On Sun, Mar 29, 2020 at 2:42 AM Gianluca Cecchi
<gianluca.cecchi(a)gmail.com> wrote:
On Sat, Mar 28, 2020 at 7:34 PM Nir Soffer <nsoffer(a)redhat.com> wrote:
>
> On Sat, Mar 28, 2020 at 5:00 AM Gianluca Cecchi
> <gianluca.cecchi(a)gmail.com> wrote:
> ...
> > Further information.
> > What I see around time frame in gluster brick log file
gluster_bricks-vmstore-vmstore.log (timestamp is behind 1 hour in log file)
> >
> > [2020-03-27 23:30:38.575808] I [MSGID: 101055] [client_t.c:436:gf_client_unref]
0-vmstore-server: Shutting down connection
CTX_ID:6e8f70b8-1946-4505-860f-be90e5807cb3-GRAPH_ID:0-PID:223418-HOST:ovirt.mydomain.local-PC_NAME:vmstore-client-0-RECON_NO:-0
> > [2020-03-27 23:35:15.281449] E [MSGID: 113072]

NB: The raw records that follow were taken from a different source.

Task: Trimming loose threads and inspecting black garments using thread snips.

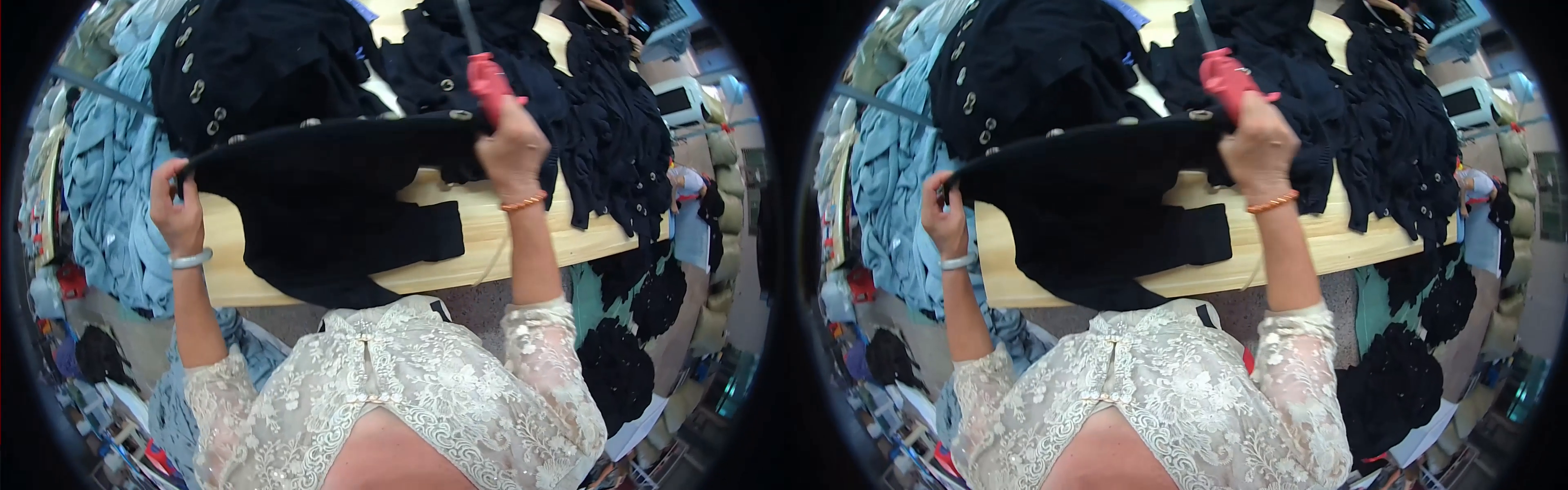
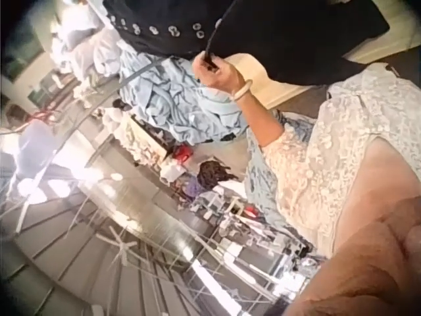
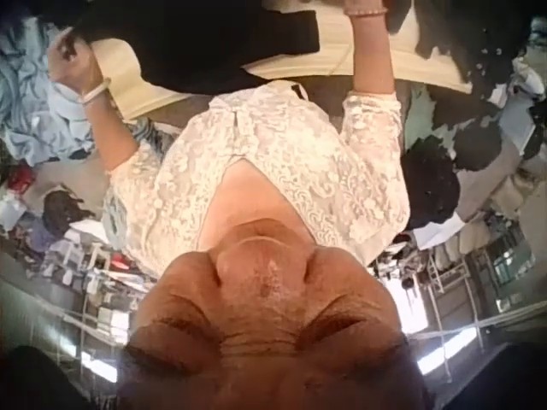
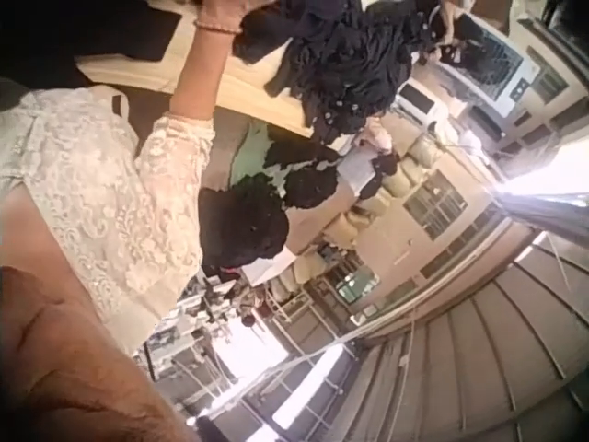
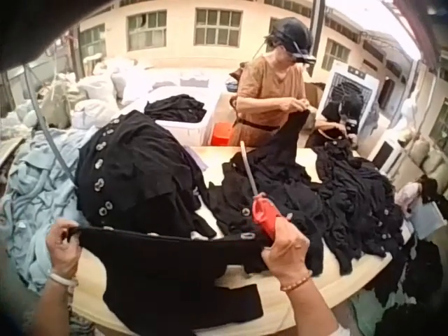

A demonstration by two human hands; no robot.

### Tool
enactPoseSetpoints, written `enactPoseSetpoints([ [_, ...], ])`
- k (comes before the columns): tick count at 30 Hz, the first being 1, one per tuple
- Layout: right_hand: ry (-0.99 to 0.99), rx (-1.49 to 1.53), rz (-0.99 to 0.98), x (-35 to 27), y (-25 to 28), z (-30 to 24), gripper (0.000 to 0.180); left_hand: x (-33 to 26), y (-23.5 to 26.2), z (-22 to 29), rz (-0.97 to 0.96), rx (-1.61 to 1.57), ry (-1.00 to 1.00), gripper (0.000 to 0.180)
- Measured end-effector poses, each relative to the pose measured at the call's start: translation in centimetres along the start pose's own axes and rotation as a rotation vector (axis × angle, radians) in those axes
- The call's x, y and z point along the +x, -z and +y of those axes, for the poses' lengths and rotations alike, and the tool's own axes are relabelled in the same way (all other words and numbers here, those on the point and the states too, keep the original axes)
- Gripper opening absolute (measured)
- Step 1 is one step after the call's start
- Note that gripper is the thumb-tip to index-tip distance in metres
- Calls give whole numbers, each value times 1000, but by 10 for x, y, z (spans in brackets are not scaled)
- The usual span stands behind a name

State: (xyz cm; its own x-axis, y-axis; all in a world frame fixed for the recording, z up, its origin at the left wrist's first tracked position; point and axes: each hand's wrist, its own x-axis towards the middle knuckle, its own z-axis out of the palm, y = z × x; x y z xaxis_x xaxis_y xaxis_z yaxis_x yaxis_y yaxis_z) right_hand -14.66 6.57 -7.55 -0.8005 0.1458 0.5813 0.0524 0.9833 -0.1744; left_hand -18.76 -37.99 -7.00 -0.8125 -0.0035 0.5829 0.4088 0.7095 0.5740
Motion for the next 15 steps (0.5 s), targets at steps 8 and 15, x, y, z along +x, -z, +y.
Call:
enactPoseSetpoints([
  [8,128,136,-868,-134,26,50,55,-137,-10,-51,-587,120,-94,26],
  [15,152,56,-1016,-207,16,9,27,-233,-43,-72,-573,139,267,40],
])
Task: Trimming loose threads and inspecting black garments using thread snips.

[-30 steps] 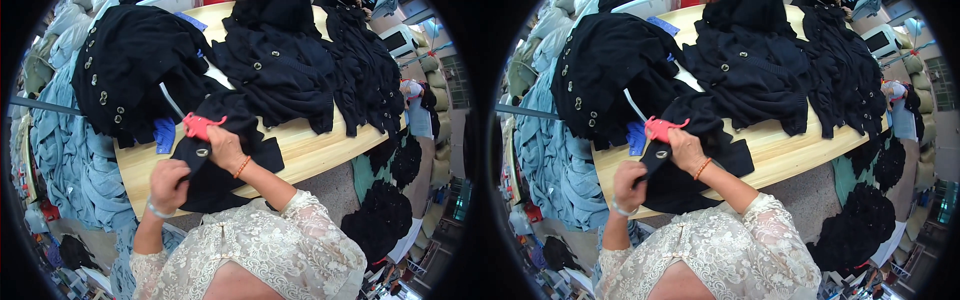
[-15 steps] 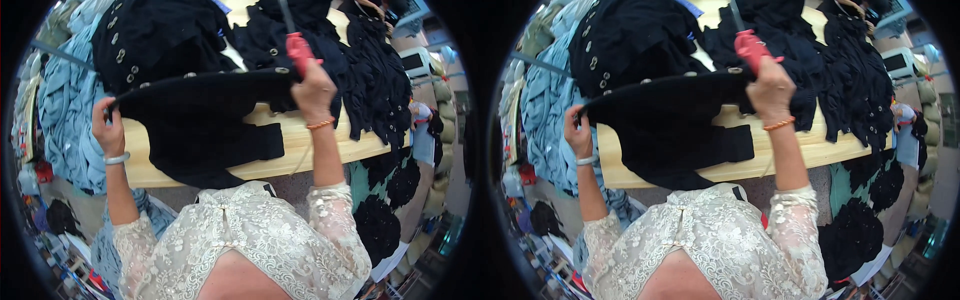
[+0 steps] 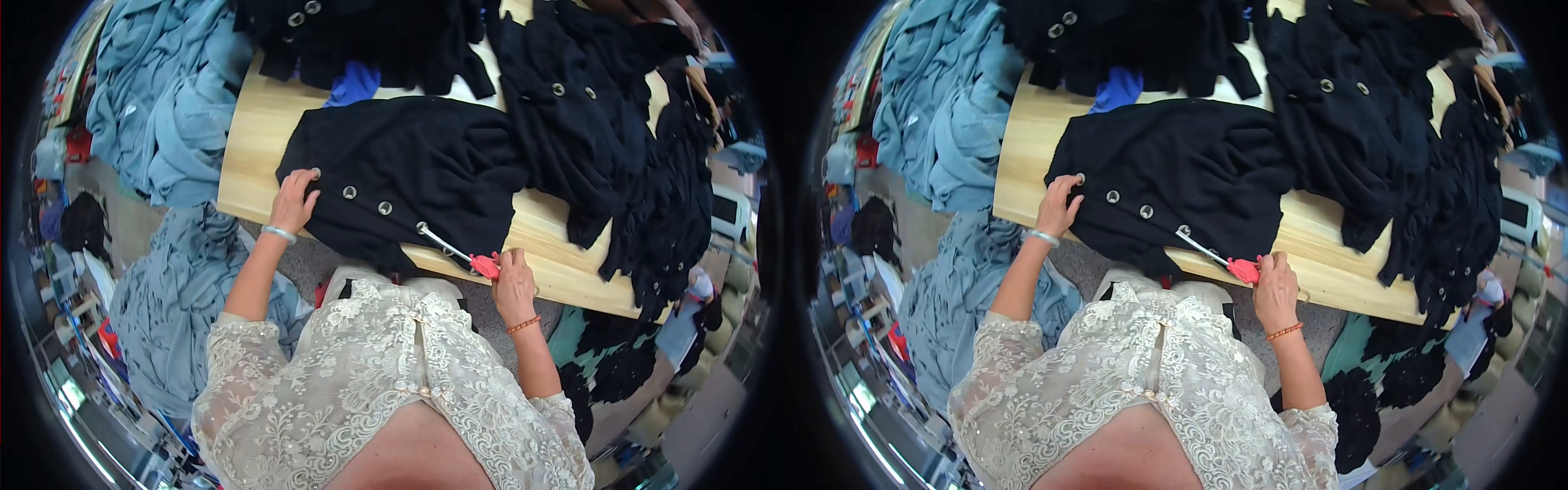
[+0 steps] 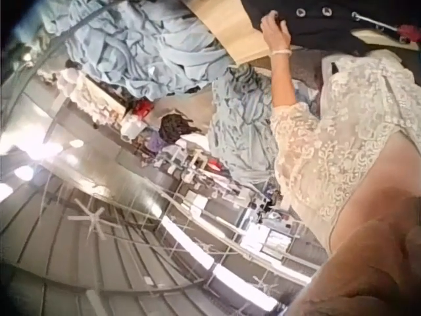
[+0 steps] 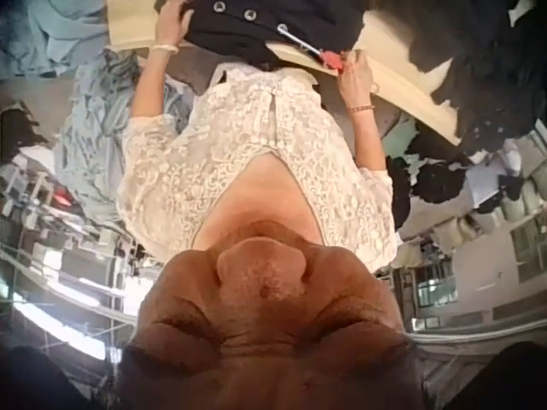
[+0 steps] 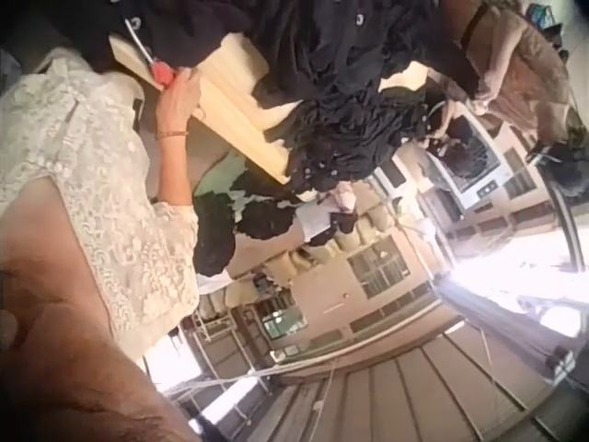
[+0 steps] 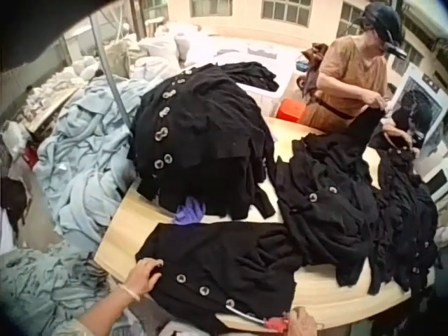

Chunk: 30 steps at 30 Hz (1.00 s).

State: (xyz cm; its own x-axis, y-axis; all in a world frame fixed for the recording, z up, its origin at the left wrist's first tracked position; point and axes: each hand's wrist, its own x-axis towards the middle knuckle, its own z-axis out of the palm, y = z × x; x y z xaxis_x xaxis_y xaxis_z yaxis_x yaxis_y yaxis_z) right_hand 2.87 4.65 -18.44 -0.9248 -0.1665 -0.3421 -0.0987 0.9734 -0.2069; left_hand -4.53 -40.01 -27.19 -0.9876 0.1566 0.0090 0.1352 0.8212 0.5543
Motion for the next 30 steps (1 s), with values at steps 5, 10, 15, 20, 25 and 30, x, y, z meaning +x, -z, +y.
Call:
enactPoseSetpoints([
  [5,161,459,46,27,11,-30,48,8,-11,-3,39,-16,151,38],
  [10,374,339,-87,54,-1,-57,31,15,-23,-7,113,-62,210,35],
  [15,311,325,-287,86,-17,-98,21,24,-32,-21,132,-132,216,30],
  [20,393,372,-279,118,-25,-142,27,27,-22,-37,139,-493,286,39],
  [25,184,495,-346,107,-9,-111,28,20,-19,-7,382,6,65,66],
  [30,220,307,-342,76,-8,-78,23,-11,-58,48,71,-103,17,55],
])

[posix-inode-fd-ops.c:1886:posix_writev] 0-vmstore-posix: write failed: offset 0, [Invalid
argument]
> > [2020-03-27 23:35:15.281545] E [MSGID: 115067]
[server-rpc-fops_v2.c:1373:server4_writev_cbk] 0-vmstore-server: 34139378: WRITEV 10
(00d9fe81-8a31-498e-8401-7b9d1477378e), client:
CTX_ID:d04437ba-ef98-43df-864f-5e9d3738620a-GRAPH_ID:0-PID:27687-HOST:ovirt.mydomain.local-PC_NAME:vmstore-client-0-RECON_NO:-0,
error-xlator: vmstore-posix [Invalid argument]
> > [2020-03-27 23:40:15.415794] E [MSGID: 113072]
[posix-inode-fd-ops.c:1886:posix_writev] 0-vmstore-posix: write failed: offset 0, [Invalid
argument]
>
> Invalid arguments are expected when activating a storage domain, and
> every 5 minutes when
> storage domain are refreshed. The writes are performed to to a temporary file at
> /rhev/data-center/mnt/server:_path/.prob-random-uuid
>
> These logs do not show the path, so we don't know if the writes are
> related to block size probing.
>
> But in vdsm log we see:
>
> 2020-03-27 00:40:08,979+0100 INFO (monitor/665ff83)
> [storage.StorageDomain] Removing remnants of deleted images []
> (fileSD:726)
>
> This call happens when vdsm is refreshing storage domain. Right before
> this log, vdsm try to detect the underlying
> storage block size.
>
> So it looks like the gluster logs are related to block size probing
> and are not related to the
> I/O error that caused the VM to pause.
[snip]
>
> Looking at both "abnormal vm stop" and storage refresh events:
>
[snip]
>
> I don't see any relation between refreshes and the abnormal vm stop events.
>
> I think the key to understanding this is to enable more verbose logs
> in gluster understand what was
> the failure that caused the vm to stop.
>
Ah, ok. Thanks
It seems default gluster logs level are INFO and I can have them more verbose for a
limited amount of time seeing if more information is provided.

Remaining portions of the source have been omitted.